**Prompt:**
Go line by line through the records below. Copy whichever lines contain the string "screw".

**Dataset:**
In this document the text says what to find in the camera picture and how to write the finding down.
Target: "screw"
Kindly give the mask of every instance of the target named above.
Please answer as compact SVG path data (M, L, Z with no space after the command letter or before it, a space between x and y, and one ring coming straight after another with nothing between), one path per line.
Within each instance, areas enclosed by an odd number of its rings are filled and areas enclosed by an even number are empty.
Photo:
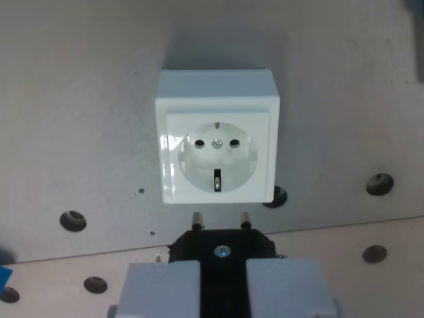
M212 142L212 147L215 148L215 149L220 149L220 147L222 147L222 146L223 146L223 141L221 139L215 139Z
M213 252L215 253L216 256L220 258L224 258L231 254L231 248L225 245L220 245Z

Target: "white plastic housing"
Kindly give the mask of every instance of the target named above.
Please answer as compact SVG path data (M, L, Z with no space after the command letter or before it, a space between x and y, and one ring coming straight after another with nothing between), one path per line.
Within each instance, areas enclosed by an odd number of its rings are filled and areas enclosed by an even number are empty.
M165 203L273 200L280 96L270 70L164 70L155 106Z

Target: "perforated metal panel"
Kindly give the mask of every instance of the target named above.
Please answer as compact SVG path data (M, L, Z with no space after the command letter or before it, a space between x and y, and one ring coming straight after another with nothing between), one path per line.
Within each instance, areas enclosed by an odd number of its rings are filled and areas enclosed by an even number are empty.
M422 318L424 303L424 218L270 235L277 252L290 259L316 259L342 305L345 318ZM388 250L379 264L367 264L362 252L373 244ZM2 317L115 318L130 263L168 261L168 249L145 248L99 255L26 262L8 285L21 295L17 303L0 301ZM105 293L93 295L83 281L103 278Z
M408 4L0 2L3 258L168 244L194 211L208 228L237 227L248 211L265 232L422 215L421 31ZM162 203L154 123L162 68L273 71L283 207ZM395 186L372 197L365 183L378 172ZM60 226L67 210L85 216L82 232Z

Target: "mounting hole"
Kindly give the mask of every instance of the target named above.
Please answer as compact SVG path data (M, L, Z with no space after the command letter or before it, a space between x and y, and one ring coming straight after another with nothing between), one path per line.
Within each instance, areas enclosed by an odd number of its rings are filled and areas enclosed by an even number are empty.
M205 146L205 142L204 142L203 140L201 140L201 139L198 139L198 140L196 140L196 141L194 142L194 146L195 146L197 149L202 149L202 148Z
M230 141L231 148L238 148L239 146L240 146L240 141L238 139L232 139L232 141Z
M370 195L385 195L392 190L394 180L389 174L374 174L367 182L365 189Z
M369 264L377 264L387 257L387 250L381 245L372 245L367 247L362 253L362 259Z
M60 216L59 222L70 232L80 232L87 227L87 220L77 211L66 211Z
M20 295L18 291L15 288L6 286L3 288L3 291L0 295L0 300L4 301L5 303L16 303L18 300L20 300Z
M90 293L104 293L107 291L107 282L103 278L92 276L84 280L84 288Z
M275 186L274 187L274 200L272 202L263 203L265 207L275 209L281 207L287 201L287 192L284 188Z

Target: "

---

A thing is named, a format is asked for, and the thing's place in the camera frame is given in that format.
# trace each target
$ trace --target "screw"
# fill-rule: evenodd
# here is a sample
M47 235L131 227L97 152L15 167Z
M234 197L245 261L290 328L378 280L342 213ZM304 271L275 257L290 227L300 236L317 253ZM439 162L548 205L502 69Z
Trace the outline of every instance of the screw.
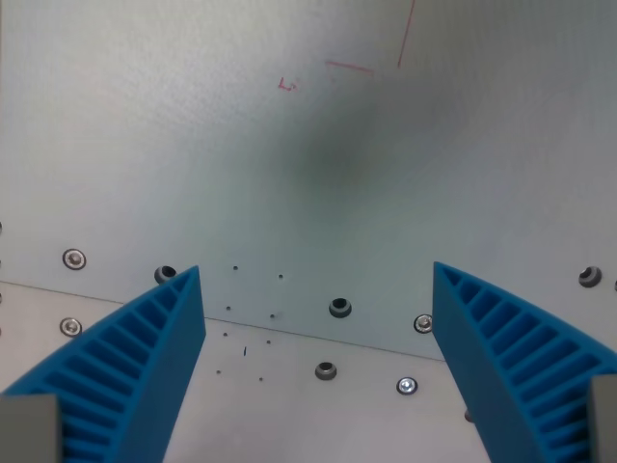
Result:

**Answer area:**
Target: "screw"
$ trace --target "screw"
Trace the outline of every instance of the screw.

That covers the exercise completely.